Morgan Allain of the Inkling Girl had some warning.

Conventions started closing earlier in rural Louisiana than the rest of the United States.

She’d started her business in 2012, soon after the birth of her daughter, Ruby. Morgan and her husband, Danny, met in college, connecting over their similar interests. They knew within weeks that they wanted to get married. In the twelve years they’ve been married, they both built their artistic careers online.

When Morgan was first featured on Sustaining Craft in 2016, she was creating wearable art and painting her Muse series. Since then, she held a solo exhibition and started new projects. Danny also had his own solo exhibition, he continues to work on his Bones series, and he started a comic book called Roll Initiative. His Kickstarter to print the first two issues was successfully funded. Access to the comic is available through his Patreon.

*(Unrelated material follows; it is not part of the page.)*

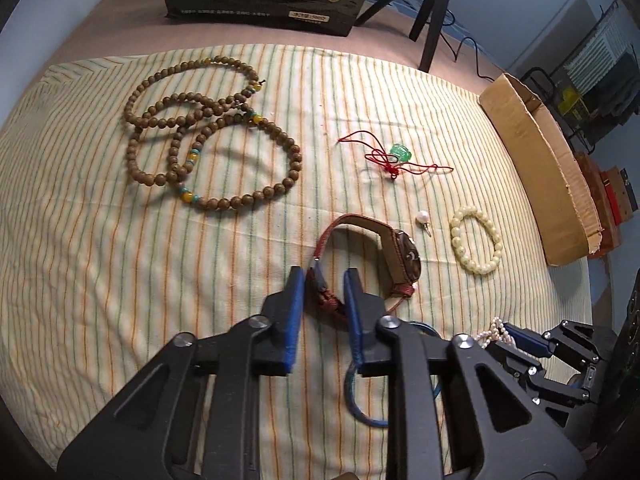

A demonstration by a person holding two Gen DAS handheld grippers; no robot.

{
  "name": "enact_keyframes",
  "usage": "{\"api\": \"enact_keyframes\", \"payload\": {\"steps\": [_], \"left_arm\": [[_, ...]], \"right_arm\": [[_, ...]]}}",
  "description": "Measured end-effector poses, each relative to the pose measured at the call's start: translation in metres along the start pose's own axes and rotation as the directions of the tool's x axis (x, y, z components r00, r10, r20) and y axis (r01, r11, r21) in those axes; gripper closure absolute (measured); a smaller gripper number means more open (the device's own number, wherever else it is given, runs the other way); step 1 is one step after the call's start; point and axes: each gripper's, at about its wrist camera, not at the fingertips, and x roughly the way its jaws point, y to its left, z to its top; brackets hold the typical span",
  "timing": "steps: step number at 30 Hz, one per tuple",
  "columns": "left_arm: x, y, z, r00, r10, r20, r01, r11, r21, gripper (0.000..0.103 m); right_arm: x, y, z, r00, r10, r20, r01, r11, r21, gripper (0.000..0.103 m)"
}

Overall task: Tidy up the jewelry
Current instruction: 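Grasp the red-strap watch with left tool while right tool grasps pearl necklace, then carry watch and pearls into the cardboard box and open both tools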

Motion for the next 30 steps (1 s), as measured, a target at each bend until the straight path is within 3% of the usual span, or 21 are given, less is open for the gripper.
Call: {"api": "enact_keyframes", "payload": {"steps": [2, 8, 18, 30], "left_arm": [[0.001, -0.002, 0.001, 1.000, 0.005, 0.006, -0.005, 1.000, 0.001, 0.088], [-0.005, 0.001, 0.003, 1.000, 0.009, 0.027, -0.008, 1.000, -0.021, 0.094], [-0.029, 0.000, 0.005, 0.996, 0.009, 0.086, -0.007, 1.000, -0.020, 0.095], [-0.065, -0.042, 0.013, 0.983, -0.087, 0.162, 0.084, 0.996, 0.026, 0.095]], "right_arm": [[-0.001, 0.001, 0.000, 1.000, 0.003, 0.001, -0.003, 1.000, -0.002, 0.093], [-0.005, -0.001, 0.000, 1.000, 0.011, 0.016, -0.011, 1.000, 0.011, 0.094], [-0.039, -0.007, 0.010, 0.992, 0.011, 0.127, -0.017, 0.999, 0.042, 0.094], [-0.095, -0.041, 0.026, 0.956, -0.038, 0.290, -0.005, 0.989, 0.146, 0.095]]}}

“We’ve both been steadily working making art,” Morgan said. “I still do a lot of portraits but I’ve sort of been doing a lot more animals and learning how to paint flora, flowers, plants, mushrooms, and stuff. We’re both still doing the same stuff, just in different, varying degrees.”

Morgan is no longer making wearable art, but she does offer accessories in the form of magnets, buttons, and pocket mirrors. “I did it for a long time, and I really enjoyed it but I phased all of that out, largely because, really when it comes down to it, although I’m artistic in a lot of ways, I’m really just not crafty,” Morgan explained. “I’m just not good at that stuff. I’m just not. And I know that. The kind of stuff that I made, it was sort of labor intensive, and all of the supplies were expensive and heavy, and honestly, they were kind of a pain in the butt to haul to places and set up. It took forever. I really wanted to focus on selling prints of my artwork, original artwork, and that kind of thing. I find more value in that.”

Morgan has branched out into working on several different series, with focus ranging from Greek mythology to folklore to mushrooms. “I’m not as hyperfocused like I was with my muses,” Morgan shared. “I was super, super focused on those for like two years. I just don’t have the same attention span as I used to. I just get bored more easily now. I kind of skip around to different things.”

She’s also teaching herself new methods. “It’s fun trying new papers and different brushes and stuff because I’ve been missing out on a lot,” Morgan said. “I’m kind of sad I didn’t discover this stuff sooner because it’s working on different mediums or different papers. I have to learn how to use the paint totally differently than on other stuff that I’ve worked on. It’s really interesting and keeps me from getting bored.”

The family lives in DeQuincy, La., 45 minutes away from where Morgan grew up in Lake Charles, one of the more well-known cities in Louisiana. “Where we live now is much more rural,” Mogan shared. “It’s the country. There are cows everywhere and not that many people, which is nice. Because of that, I feel like we were in a good position when this all started, just because we’re already used to being at home a lot of the time because we don’t live in a big city. We don’t go buzz around. I would go to the store fairly often and the post office pretty often, but I don’t like to go to the store all the time. We would do our best to have as much as we needed, aside from the essentials like milk, eggs, bread, that kind of thing. We are pretty good at having what we needed at home to last for a while.”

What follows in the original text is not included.